## WHAT YOU HAVE TO DO
Exact copies of the lines from the start of the records through the line with "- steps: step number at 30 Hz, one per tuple" are what the answer must hold; pictures are not part of it.

## RECORDS FOR THE EXERCISE

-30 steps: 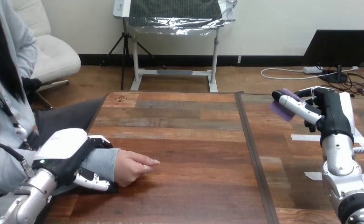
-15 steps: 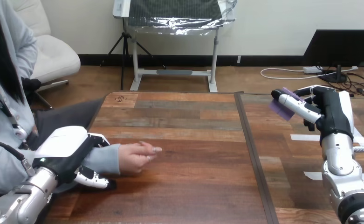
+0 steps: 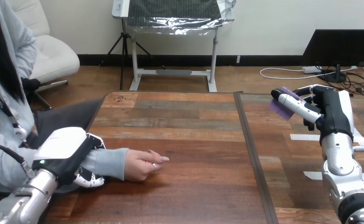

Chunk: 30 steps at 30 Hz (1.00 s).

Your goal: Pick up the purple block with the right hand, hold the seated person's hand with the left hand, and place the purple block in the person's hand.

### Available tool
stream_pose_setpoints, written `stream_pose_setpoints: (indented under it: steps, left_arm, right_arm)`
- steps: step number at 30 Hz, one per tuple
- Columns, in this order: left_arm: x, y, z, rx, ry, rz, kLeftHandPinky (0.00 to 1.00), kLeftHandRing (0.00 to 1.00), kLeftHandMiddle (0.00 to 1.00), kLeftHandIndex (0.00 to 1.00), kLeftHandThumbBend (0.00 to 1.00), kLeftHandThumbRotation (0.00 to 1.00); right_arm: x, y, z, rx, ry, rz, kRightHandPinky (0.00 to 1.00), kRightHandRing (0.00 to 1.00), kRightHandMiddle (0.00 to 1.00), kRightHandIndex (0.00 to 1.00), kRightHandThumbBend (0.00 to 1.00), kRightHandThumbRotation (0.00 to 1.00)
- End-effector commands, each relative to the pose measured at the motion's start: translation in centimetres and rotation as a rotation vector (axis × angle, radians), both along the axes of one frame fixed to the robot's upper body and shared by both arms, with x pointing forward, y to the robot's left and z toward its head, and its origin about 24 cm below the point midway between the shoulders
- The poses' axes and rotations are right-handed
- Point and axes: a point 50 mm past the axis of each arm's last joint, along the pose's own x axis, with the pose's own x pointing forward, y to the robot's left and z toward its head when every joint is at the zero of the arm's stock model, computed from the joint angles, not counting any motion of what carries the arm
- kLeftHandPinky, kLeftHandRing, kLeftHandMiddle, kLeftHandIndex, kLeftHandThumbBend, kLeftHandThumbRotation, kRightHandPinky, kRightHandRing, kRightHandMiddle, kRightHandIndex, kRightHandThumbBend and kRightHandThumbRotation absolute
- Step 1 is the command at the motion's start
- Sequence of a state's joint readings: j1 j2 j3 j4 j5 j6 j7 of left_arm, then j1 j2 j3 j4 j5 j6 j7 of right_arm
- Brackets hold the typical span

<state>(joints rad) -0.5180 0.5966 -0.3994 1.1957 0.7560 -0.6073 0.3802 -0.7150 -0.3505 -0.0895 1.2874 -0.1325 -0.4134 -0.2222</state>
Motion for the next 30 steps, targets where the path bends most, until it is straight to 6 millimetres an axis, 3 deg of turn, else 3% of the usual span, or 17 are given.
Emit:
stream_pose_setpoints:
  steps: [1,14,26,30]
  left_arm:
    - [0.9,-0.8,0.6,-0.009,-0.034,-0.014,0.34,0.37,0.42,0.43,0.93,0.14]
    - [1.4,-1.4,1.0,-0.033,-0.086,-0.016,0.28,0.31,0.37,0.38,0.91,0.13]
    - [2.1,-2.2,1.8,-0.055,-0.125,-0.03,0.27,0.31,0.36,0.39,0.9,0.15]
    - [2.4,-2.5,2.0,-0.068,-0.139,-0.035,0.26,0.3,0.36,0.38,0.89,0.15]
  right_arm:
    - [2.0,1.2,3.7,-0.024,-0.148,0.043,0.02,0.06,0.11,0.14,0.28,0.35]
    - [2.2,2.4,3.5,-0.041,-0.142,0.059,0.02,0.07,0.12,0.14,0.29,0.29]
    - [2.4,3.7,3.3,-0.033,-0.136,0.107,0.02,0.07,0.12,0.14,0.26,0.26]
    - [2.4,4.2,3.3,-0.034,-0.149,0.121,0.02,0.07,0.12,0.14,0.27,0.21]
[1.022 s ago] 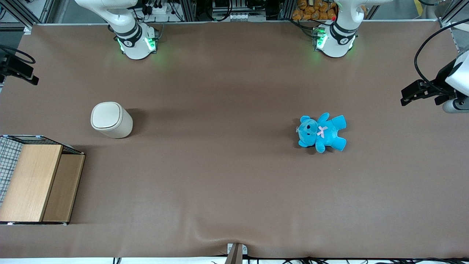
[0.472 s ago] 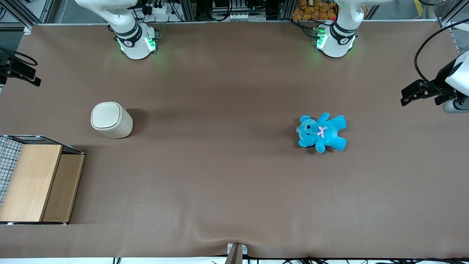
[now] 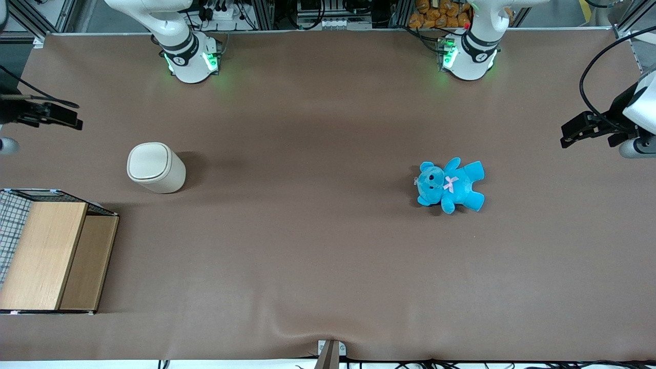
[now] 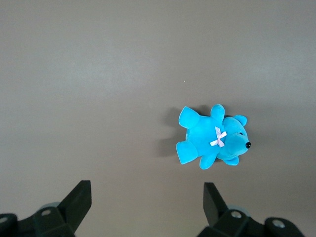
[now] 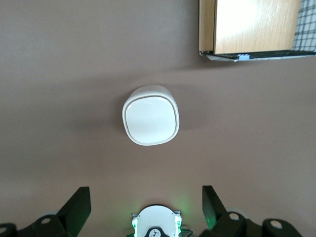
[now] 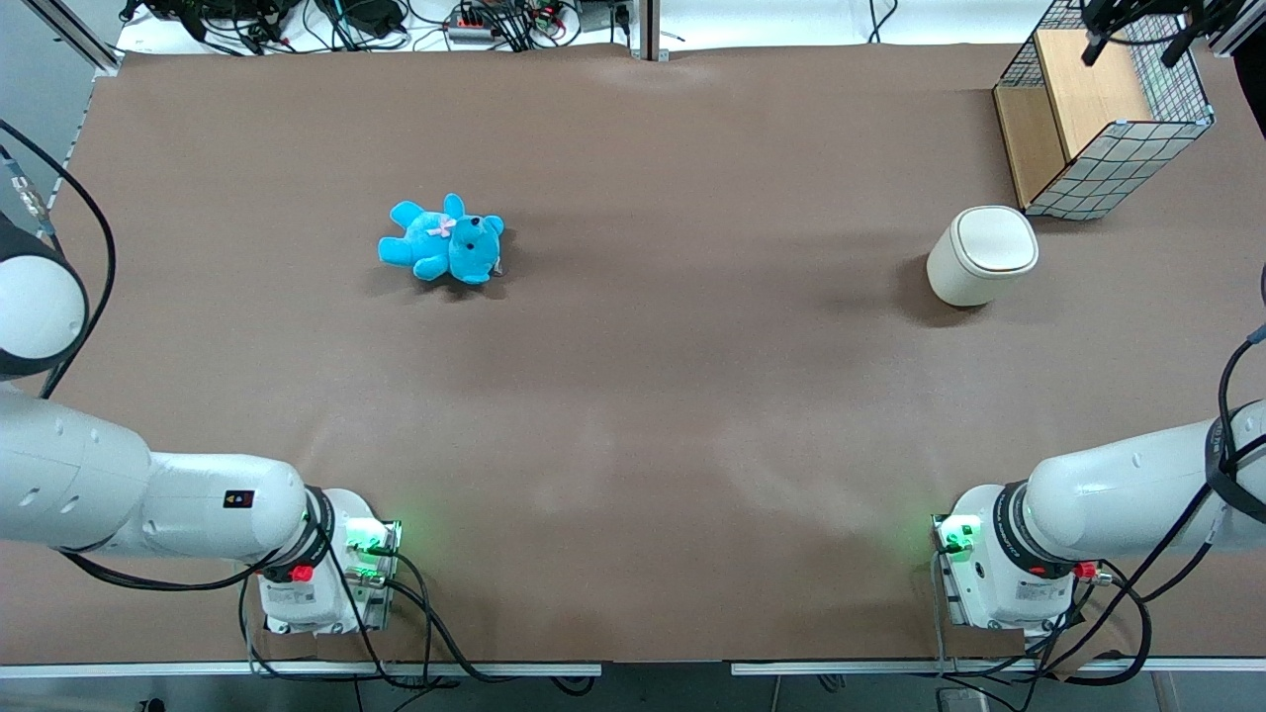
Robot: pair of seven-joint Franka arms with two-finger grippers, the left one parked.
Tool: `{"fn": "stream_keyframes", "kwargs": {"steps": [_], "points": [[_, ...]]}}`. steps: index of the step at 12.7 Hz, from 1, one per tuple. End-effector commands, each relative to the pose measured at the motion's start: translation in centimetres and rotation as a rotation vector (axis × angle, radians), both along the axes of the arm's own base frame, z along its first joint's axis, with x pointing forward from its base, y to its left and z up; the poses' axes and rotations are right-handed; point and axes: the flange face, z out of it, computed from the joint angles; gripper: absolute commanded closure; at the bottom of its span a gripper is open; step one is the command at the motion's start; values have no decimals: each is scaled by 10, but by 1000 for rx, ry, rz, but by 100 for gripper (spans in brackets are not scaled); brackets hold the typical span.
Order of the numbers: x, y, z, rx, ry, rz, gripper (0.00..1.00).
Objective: Open trash can with right arm
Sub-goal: 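Move the right gripper down to the white trash can's lid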
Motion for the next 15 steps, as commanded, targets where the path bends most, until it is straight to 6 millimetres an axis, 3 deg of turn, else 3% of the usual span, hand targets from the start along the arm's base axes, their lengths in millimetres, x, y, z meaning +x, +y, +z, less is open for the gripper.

## ANSWER TO THE PROBLEM
-30 steps: 
-15 steps: 
+0 steps: 

Chunk: 30 steps at 30 Hz (1.00 s).

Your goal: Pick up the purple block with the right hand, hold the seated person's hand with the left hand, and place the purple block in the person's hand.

### Available tool
stream_pose_setpoints, written `stream_pose_setpoints: (indented under it: steps, left_arm, right_arm)`
- steps: step number at 30 Hz, one per tuple

This finishes the response to the exercise.